> _Prompt_
Beginning with the line below that contains "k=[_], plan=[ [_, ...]" and ending with the line that contains "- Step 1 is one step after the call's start", copy every line exactly. Copy nothing else.

─── Data extract ───

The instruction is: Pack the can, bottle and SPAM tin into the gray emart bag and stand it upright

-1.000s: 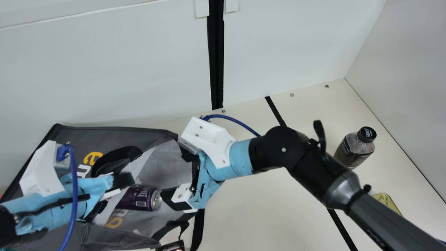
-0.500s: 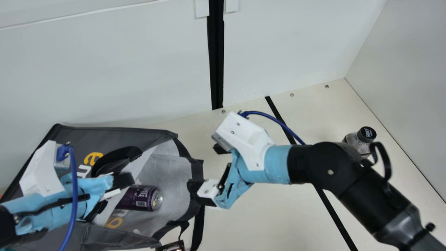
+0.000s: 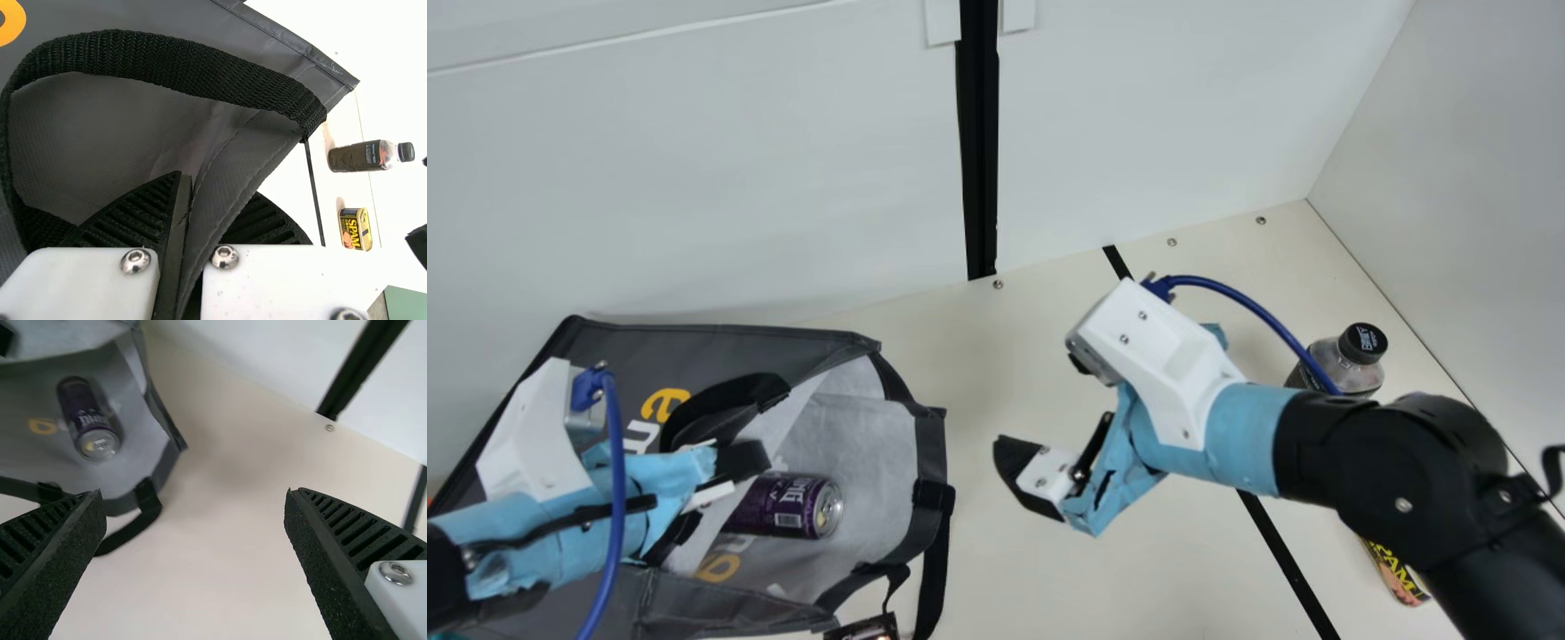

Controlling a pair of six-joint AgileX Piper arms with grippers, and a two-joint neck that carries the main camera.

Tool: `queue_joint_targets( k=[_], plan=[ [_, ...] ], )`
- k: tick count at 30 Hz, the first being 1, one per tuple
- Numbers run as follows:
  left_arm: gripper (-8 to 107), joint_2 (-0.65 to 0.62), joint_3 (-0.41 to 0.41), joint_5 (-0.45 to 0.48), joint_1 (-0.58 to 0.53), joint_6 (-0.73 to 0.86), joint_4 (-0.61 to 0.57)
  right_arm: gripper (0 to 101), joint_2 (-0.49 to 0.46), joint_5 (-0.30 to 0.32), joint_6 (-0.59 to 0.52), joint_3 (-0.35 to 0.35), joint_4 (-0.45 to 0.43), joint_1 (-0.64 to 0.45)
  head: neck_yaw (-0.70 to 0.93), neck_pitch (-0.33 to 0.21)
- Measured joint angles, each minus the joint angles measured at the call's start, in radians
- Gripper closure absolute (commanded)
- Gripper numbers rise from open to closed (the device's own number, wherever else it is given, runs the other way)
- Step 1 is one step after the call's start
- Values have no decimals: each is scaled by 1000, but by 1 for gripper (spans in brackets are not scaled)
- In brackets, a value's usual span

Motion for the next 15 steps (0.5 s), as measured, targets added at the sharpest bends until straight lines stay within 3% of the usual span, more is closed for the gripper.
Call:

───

> _Answer to this exercise_
Tool: `queue_joint_targets( k=[_], plan=[ [_, ...] ], )`
- k: tick count at 30 Hz, the first being 1, one per tuple
- Numbers run as follows:
  left_arm: gripper (-8 to 107), joint_2 (-0.65 to 0.62), joint_3 (-0.41 to 0.41), joint_5 (-0.45 to 0.48), joint_1 (-0.58 to 0.53), joint_6 (-0.73 to 0.86), joint_4 (-0.61 to 0.57)
  right_arm: gripper (0 to 101), joint_2 (-0.49 to 0.46), joint_5 (-0.30 to 0.32), joint_6 (-0.59 to 0.52), joint_3 (-0.35 to 0.35), joint_4 (-0.45 to 0.43), joint_1 (-0.64 to 0.45)
  head: neck_yaw (-0.70 to 0.93), neck_pitch (-0.33 to 0.21)
- Measured joint angles, each minus the joint angles measured at the call's start, in radians
- Gripper closure absolute (commanded)
- Gripper numbers rise from open to closed (the device's own number, wherever else it is given, runs the other way)
- Step 1 is one step after the call's start

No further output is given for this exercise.